Par conséquent, les interventions ressortant des factures justificatives adressées à la caisse intimée pour la période du 27 juin au 29 juillet 2010 ne peuvent être qualifiées de traitements médicaux subits et imprévus au sens de la jurisprudence. Les frais y relatifs n'ont par conséquent pas à être pris en charge par l'intimée.
A cela s'ajoute que le caractère d'urgence doit aussi être nié en raison du laps de temps écoulé entre la soi-disant découverte du nodule et l'opération. La recourante justifie cette circonstance par son souhait d'attendre la venue de son époux depuis Paris, ce qui démontre bien qu'il n'y avait pas urgence au sens de la jurisprudence.
b) A l'aune de ce qui précède, il doit être tenu pour établi au degré de la vraisemblance prépondérante, que les interventions pratiquées en Thaïlande sur la personne de la recourante du 27 juin au 29 juillet 2010 selon factures justificatives produites, constituaient des prestations pouvant être fournies en Suisse et qui n'ont pas été exécutées dans l'urgence, au sens de l'art. 36 al. 1 et 2 OAMal. Les éléments avancés par la recourante pour justifier la prise en charge par l'intimée des coûts des frais médicaux effectués en Thaïlande ne s'avèrent pas suffisants. Partant, la caisse intimée n'a pas à prendre en charge, au titre de l'assurance obligatoire des soins, les traitements médicaux reçus en Thaïlande de juin à juillet 2010.

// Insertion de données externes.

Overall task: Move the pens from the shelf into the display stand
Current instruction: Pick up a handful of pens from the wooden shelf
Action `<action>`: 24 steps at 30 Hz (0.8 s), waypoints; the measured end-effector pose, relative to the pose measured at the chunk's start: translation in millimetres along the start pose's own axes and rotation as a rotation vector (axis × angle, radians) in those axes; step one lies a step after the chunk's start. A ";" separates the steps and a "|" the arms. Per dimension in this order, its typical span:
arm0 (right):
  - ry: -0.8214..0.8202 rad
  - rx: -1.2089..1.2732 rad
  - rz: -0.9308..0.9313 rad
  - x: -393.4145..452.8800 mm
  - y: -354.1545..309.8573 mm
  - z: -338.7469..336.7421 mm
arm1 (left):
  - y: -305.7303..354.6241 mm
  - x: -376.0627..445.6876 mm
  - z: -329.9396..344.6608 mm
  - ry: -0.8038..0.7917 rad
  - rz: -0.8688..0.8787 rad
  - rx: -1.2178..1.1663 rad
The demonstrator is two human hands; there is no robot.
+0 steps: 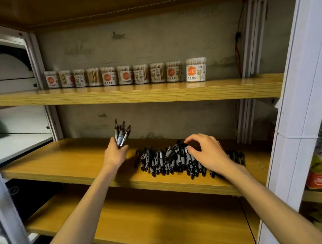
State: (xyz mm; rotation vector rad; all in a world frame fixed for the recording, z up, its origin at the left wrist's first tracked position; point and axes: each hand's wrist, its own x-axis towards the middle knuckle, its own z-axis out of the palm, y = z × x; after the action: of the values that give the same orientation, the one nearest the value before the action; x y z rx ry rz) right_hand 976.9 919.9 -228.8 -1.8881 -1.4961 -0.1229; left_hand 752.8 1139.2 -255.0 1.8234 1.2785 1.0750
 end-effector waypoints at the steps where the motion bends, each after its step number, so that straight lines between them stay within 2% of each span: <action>1: -0.002 0.001 -0.006 0.5 -1.4 0.6 | 0.5 -1.8 2.0 0.021 0.035 -0.110; 7: -0.006 0.002 -0.028 1.5 -7.6 1.8 | -3.7 -10.5 13.0 -0.007 0.027 -0.438; 14: -0.012 -0.004 -0.033 0.5 -10.1 -0.6 | -7.4 -13.9 15.5 0.080 0.073 -0.515; 20: -0.014 -0.008 -0.052 -1.4 -12.2 4.9 | -7.1 -14.7 20.2 0.026 -0.055 -0.575; 24: -0.017 -0.010 -0.052 -1.5 -12.3 6.2 | -4.4 -11.4 18.3 0.067 0.003 -0.520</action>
State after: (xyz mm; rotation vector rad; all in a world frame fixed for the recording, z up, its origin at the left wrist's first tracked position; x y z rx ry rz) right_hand 963.5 923.2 -228.3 -1.8631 -1.5598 -0.1394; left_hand 765.2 1128.7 -269.9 1.4049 0.9177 1.3321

a) Il résulte de ce qui précède que la décision sur opposition du 4 juillet 2011, par laquelle la R.________ SA a confirmé son refus de prise en charge des frais médicaux de la recourante durant son séjour en Thaïlande au titre de l'assurance obligatoire des soins, échappe à la critique. Le recours doit ainsi être rejeté et la décision attaquée confirmée.
b) S'agissant des frais et dépens (art. 91 LPA-VD applicable par renvoi de l'art. 99 LPA-VD), il n'y a pas lieu de percevoir de frais judiciaires, la procédure étant gratuite (art. 61 let. a LPGA), ni d'allouer de dépens, la recourante n'obtenant pas gain de cause (art. 55 LPA-VD; cf. art. 61 let. g LPGA).
Par ces motifs, le juge unique prononce :
I. Le recours est rejeté.
II. La décision sur opposition rendue le 4 juillet 2011 par la R.________ SA est confirmée.
III. Il n'est pas perçu de frais de justice ni alloué de dépens.
Le juge unique : Le greffier : Du
L'arrêt qui précède est notifié à :
Office fédéral de la santé publique (OFSP),
par l'envoi de photocopies.
Le présent arrêt peut faire l'objet d'un recours en matière de droit public devant le Tribunal fédéral au sens des art. 82 ss LTF (loi du 17 juin 2005 sur le Tribunal fédéral, RS 173.110), cas échéant d'un recours constitutionnel subsidiaire au sens des art. 113 ss LTF. Ces recours doivent être déposés devant le Tribunal fédéral (Schweizerhofquai 6, 6004 Lucerne) dans les trente jours qui suivent la présente notification (art. 100 al. 1 LTF).